The task: Among the lines below, count those with the word "liquid". Answer with the number only.

START Recorded data

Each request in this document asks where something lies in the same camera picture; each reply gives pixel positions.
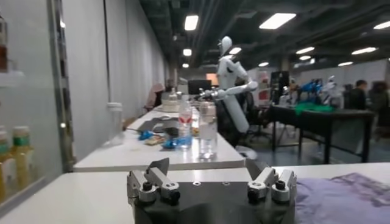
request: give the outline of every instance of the desk
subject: desk
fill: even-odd
[[[361,162],[366,163],[369,156],[369,141],[371,138],[371,126],[374,119],[374,114],[369,111],[361,110],[335,110],[332,112],[320,112],[320,111],[302,111],[300,115],[296,114],[295,109],[288,107],[272,106],[270,109],[270,118],[274,123],[272,128],[272,151],[276,149],[276,122],[288,124],[299,128],[299,156],[302,153],[302,138],[310,138],[314,141],[324,143],[324,163],[328,164],[330,160],[330,148],[336,147],[343,151],[350,152],[337,145],[331,145],[332,143],[332,131],[335,122],[352,121],[361,119],[363,121],[363,151],[359,154],[354,153],[361,157]],[[316,135],[324,137],[324,140],[311,138],[304,136],[303,131],[309,131]]]
[[[275,167],[295,171],[299,178],[330,178],[351,172],[390,184],[384,171],[390,163]],[[132,224],[127,204],[127,172],[67,173],[0,219],[0,224]],[[178,182],[250,181],[245,168],[168,172]]]
[[[178,113],[164,113],[152,110],[129,126],[137,129],[143,122],[168,114],[178,117]],[[194,110],[194,126],[197,126],[199,113]],[[244,167],[244,158],[224,139],[218,135],[217,158],[212,161],[202,161],[197,158],[199,142],[193,141],[189,152],[162,150],[160,145],[148,146],[138,140],[138,133],[133,130],[124,132],[122,145],[110,148],[96,149],[74,166],[75,172],[128,172],[132,169],[145,169],[151,162],[163,158],[170,159],[170,170],[191,169],[224,169]]]

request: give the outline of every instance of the purple cloth
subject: purple cloth
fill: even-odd
[[[301,178],[297,187],[298,223],[390,223],[390,187],[360,174],[331,180]]]

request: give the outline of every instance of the water bottle
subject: water bottle
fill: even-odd
[[[188,95],[183,95],[179,106],[179,137],[177,146],[180,150],[189,150],[193,143],[193,110]]]
[[[107,107],[110,113],[108,143],[110,146],[120,145],[124,140],[122,132],[122,104],[108,103]]]
[[[217,117],[213,102],[200,103],[199,158],[213,159],[217,155]]]

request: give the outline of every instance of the green cloth
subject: green cloth
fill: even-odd
[[[295,112],[297,113],[297,115],[300,115],[304,110],[332,112],[335,109],[329,105],[318,105],[315,103],[300,103],[295,106]]]

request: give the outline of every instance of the yellow liquid bottle
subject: yellow liquid bottle
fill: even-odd
[[[7,132],[0,131],[0,201],[17,192],[16,161],[8,147]]]
[[[11,153],[16,159],[19,190],[26,188],[37,179],[34,150],[30,146],[30,130],[27,126],[13,128]]]

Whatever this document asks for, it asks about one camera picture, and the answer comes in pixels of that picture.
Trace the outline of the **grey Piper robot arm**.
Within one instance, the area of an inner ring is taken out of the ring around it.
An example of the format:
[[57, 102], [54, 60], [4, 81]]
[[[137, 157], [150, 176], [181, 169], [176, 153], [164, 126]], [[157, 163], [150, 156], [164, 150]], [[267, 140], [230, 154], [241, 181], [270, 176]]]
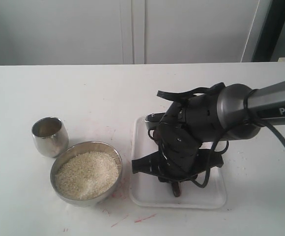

END Recorded data

Response: 2